> [RECORDS TO USE]:
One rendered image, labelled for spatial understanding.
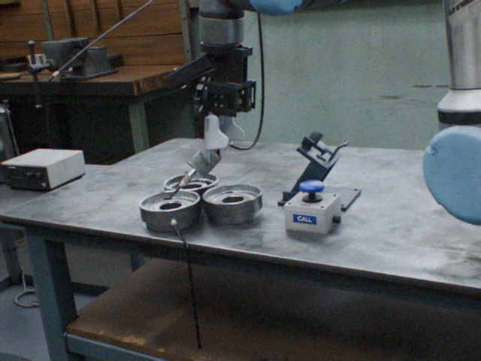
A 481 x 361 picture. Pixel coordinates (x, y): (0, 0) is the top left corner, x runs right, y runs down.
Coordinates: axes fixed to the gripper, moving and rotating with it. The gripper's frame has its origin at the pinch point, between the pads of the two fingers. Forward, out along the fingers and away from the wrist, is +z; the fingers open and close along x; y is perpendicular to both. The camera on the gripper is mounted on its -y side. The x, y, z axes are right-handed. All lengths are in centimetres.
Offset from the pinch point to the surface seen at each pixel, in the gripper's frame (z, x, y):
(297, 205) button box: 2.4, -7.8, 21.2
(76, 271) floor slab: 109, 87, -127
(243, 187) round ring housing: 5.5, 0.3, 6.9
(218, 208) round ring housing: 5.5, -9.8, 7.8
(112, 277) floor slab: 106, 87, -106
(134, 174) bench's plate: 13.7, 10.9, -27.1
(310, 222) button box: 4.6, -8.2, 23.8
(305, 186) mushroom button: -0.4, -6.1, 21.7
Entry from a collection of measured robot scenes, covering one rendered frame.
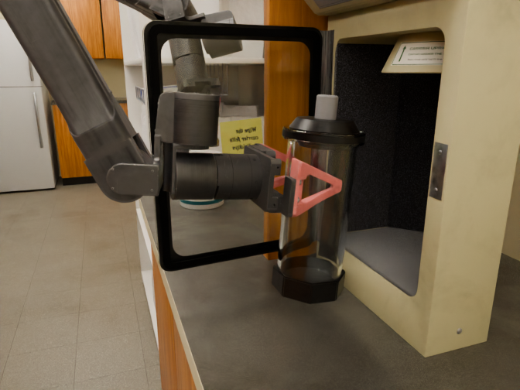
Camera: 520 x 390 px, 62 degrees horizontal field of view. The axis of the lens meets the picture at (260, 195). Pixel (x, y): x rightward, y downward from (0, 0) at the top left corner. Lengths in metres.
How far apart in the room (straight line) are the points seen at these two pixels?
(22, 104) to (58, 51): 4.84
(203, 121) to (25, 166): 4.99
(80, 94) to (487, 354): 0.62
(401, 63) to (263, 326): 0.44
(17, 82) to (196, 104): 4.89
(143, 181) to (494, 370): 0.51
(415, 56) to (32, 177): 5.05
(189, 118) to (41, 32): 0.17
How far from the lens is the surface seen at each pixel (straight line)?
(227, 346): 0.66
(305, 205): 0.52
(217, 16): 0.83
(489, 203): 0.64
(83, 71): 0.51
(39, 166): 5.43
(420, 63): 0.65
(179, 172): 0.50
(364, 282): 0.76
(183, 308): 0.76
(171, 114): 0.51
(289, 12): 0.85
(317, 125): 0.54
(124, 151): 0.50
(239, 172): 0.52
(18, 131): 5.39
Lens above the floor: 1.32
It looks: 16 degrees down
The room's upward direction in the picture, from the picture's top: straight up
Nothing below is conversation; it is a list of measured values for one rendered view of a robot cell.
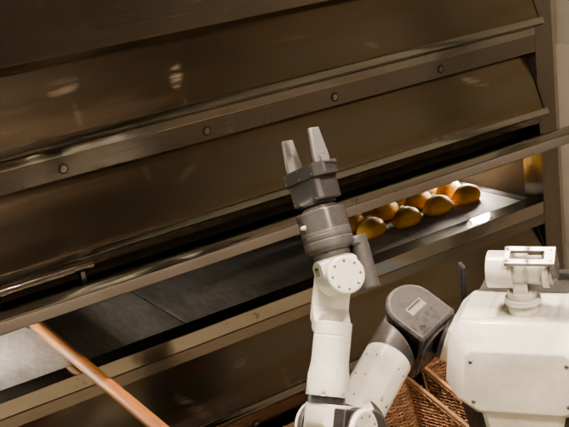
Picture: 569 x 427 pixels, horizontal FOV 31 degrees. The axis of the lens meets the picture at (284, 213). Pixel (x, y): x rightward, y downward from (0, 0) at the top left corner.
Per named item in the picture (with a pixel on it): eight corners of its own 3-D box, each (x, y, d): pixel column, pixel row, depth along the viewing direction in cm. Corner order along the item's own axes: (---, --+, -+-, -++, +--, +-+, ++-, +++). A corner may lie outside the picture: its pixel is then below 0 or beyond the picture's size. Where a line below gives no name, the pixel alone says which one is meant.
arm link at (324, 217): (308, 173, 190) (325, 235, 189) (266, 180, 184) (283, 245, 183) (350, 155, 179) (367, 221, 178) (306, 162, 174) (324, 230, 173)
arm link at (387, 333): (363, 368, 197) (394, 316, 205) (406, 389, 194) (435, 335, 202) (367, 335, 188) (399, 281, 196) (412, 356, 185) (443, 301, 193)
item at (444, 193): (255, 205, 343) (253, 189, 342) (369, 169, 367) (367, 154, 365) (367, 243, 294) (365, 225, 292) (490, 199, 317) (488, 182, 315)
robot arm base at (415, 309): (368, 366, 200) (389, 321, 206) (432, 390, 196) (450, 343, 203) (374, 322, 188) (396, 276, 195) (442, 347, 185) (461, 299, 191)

==

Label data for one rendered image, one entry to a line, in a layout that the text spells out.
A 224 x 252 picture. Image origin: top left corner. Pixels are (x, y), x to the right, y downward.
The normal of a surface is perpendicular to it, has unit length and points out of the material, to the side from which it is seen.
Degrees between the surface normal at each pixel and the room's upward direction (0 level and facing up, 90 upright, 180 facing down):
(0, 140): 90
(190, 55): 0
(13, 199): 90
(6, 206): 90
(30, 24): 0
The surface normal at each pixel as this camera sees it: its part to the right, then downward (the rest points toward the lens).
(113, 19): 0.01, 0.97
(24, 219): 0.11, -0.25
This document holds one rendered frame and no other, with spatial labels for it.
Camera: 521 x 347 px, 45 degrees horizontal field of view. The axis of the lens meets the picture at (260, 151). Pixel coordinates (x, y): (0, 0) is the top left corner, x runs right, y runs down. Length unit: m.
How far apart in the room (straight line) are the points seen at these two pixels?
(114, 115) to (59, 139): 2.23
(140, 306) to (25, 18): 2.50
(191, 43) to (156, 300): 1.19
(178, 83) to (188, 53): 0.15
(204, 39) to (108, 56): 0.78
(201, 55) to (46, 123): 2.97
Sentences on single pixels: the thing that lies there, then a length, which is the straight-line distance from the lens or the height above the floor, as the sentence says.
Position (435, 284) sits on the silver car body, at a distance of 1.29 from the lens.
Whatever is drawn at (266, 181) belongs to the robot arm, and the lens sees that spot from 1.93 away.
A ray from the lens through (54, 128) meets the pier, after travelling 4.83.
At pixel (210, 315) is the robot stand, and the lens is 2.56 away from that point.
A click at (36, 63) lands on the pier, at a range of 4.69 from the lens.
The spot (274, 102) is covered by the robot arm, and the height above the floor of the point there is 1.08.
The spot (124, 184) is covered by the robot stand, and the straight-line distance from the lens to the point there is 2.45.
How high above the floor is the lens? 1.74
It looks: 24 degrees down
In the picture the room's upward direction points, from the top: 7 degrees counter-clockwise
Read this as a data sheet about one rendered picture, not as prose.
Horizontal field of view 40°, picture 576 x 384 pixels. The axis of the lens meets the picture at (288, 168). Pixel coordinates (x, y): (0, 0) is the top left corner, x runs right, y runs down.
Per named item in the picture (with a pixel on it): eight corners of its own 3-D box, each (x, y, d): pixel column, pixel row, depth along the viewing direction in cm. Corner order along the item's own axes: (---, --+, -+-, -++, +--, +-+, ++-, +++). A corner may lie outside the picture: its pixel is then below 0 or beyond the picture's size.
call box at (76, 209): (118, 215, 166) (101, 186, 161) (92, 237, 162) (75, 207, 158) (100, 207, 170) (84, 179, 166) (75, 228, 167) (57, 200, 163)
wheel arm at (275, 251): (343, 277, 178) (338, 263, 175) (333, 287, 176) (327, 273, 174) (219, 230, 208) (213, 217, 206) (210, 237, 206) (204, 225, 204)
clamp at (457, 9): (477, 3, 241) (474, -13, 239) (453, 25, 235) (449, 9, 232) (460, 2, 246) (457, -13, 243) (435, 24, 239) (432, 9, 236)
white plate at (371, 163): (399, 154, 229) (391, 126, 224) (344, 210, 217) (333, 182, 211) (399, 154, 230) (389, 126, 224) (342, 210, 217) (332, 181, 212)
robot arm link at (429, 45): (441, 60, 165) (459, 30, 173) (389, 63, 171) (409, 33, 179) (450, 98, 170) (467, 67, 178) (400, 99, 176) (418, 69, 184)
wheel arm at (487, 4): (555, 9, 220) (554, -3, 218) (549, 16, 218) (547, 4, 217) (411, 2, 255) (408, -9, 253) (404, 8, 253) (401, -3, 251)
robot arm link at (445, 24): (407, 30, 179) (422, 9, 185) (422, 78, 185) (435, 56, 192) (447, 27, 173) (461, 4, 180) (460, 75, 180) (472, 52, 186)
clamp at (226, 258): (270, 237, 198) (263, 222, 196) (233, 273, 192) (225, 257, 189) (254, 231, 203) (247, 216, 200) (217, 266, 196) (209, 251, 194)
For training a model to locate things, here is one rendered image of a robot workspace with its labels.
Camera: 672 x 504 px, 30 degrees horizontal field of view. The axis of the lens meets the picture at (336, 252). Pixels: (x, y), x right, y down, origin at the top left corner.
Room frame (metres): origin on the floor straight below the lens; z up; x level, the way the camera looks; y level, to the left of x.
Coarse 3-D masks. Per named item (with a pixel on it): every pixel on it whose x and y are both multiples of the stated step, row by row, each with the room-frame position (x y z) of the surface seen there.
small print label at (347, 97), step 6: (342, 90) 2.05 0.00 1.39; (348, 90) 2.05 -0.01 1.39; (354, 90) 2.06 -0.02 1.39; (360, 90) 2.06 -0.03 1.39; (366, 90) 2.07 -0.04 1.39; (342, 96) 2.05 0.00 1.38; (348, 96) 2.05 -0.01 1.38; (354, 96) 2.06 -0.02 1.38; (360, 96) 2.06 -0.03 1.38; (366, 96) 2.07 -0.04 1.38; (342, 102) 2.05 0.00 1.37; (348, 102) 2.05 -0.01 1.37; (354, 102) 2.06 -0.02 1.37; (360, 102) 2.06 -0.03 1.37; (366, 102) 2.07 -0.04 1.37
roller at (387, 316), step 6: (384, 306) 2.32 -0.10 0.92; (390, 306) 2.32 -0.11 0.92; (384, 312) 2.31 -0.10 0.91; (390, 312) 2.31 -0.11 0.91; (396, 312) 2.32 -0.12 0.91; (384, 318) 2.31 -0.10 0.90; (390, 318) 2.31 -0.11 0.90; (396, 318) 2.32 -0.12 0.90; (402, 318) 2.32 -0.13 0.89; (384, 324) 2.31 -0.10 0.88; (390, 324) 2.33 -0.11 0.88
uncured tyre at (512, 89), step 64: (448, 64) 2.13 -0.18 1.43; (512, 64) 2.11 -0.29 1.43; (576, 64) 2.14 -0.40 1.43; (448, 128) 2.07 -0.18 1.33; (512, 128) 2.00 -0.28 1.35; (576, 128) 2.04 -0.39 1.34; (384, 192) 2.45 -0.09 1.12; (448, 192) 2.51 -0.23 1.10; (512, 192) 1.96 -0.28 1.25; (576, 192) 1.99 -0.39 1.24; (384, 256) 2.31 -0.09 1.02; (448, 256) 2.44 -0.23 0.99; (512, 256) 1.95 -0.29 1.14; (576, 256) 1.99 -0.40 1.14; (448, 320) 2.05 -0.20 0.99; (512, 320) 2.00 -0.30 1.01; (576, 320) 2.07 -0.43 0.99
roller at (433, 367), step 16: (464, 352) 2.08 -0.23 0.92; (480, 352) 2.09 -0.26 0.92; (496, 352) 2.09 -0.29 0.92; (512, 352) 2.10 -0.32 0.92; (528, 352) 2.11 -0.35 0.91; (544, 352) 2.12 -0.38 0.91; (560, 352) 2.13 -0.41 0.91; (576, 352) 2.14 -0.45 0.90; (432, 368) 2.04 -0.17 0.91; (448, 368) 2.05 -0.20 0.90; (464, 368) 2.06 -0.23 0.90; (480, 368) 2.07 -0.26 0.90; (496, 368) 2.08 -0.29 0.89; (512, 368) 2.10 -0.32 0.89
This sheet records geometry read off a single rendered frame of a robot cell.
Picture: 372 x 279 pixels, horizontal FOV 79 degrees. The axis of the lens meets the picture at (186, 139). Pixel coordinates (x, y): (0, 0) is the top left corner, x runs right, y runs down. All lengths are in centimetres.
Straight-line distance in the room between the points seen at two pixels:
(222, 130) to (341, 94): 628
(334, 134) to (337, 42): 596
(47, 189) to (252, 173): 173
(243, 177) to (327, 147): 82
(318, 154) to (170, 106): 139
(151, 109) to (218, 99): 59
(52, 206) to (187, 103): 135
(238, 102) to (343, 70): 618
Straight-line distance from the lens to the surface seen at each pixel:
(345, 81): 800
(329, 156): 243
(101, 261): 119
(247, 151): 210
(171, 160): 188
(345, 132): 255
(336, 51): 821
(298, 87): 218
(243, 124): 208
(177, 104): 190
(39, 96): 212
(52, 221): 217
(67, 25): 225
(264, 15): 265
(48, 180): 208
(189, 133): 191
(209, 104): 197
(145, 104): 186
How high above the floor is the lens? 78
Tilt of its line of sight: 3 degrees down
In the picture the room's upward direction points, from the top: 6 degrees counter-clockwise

> [REQUIRED WORK]: State how many lines of the listing above hold the word "looks", with nothing but the number.

> [WRITTEN SOLUTION]: 3